— AIM OF THE TASK —
Every line in the records below that holds "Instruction" must be identified and copied.
═══ THE INPUT
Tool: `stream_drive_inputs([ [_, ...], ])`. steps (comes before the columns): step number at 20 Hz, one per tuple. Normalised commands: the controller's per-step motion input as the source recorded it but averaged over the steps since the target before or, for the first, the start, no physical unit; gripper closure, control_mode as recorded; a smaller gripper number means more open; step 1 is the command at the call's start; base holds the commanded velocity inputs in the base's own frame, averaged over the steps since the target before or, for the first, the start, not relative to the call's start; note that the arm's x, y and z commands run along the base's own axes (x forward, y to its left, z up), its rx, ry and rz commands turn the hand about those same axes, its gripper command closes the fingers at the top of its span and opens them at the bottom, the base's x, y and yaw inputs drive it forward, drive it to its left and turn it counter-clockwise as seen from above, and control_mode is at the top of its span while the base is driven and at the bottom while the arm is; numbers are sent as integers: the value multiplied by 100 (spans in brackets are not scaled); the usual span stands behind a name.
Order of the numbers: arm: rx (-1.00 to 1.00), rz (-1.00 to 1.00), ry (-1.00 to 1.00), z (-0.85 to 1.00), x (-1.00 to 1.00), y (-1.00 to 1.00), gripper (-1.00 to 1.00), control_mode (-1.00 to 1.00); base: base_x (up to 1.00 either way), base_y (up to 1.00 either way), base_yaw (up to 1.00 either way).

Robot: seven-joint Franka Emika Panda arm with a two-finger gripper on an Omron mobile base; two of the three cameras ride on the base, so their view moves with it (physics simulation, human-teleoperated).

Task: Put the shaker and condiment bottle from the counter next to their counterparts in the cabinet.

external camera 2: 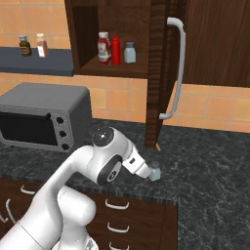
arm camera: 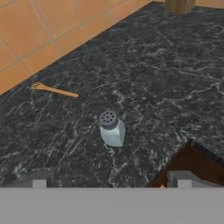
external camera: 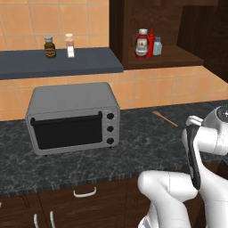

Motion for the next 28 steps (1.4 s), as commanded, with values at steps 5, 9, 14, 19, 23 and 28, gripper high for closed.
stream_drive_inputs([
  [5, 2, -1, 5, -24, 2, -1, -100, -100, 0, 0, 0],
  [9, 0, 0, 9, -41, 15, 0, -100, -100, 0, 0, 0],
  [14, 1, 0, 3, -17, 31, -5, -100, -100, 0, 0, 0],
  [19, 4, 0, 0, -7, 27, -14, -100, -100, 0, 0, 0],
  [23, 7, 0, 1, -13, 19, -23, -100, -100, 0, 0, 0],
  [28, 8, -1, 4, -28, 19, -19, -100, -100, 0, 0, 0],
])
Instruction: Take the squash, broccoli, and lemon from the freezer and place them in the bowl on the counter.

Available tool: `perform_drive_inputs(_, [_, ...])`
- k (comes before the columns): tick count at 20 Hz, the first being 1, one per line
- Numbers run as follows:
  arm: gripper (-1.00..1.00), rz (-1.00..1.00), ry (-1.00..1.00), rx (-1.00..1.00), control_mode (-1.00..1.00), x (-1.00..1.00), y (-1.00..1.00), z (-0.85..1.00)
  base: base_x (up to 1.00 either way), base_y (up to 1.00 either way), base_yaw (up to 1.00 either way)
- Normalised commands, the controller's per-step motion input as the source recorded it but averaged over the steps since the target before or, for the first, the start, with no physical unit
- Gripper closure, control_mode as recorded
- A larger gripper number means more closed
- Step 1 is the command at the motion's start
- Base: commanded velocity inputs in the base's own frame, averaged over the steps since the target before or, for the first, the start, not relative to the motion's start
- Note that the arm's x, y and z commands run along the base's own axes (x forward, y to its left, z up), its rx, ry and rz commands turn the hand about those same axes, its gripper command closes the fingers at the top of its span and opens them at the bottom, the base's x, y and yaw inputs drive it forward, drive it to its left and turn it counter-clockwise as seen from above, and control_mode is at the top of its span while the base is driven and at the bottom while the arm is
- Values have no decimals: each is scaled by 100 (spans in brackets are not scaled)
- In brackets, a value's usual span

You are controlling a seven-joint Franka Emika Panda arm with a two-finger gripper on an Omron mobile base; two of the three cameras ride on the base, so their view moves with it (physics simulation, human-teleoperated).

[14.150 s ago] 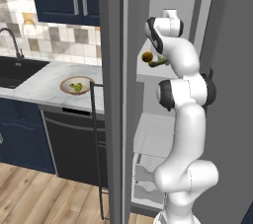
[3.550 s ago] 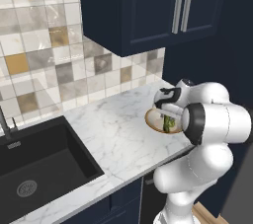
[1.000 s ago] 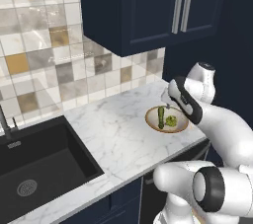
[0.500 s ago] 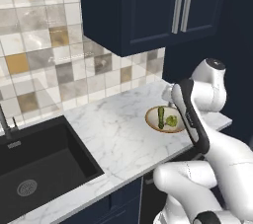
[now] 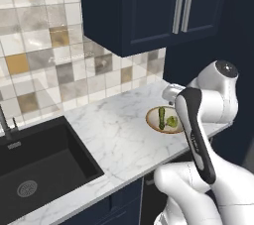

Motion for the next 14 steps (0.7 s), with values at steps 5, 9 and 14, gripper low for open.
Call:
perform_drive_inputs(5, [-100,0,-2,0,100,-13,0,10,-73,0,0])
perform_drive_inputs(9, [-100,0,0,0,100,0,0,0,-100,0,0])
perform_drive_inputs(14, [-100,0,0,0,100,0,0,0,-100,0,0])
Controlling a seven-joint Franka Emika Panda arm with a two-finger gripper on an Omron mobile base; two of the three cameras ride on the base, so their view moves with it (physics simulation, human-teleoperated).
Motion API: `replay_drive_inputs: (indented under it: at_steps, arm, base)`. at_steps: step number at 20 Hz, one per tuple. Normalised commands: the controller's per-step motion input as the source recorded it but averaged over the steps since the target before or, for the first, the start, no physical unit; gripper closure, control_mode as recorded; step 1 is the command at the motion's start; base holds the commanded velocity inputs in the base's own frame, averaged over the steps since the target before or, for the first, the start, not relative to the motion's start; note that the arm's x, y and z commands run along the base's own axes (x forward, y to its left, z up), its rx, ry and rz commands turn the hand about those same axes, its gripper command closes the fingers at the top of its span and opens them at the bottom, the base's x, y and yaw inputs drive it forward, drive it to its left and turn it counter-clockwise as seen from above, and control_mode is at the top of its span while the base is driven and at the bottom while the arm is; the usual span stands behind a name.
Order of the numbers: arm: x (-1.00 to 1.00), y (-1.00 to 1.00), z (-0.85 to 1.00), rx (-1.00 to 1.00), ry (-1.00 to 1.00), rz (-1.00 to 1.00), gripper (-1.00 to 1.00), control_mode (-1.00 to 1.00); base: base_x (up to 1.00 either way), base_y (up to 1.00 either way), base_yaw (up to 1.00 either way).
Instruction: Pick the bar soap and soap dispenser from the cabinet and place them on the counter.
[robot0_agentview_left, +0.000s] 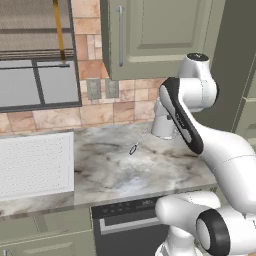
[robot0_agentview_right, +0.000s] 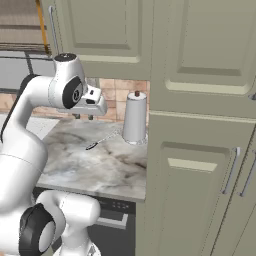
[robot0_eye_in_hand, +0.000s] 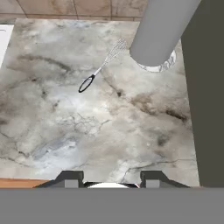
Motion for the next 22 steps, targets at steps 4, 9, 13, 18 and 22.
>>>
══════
— OUTPUT FOR THIS EXERCISE —
Instruction: Take the squash, broccoli, and lemon from the freezer and place them in the bowl on the counter.
Instruction: Pick the bar soap and soap dispenser from the cabinet and place them on the counter.

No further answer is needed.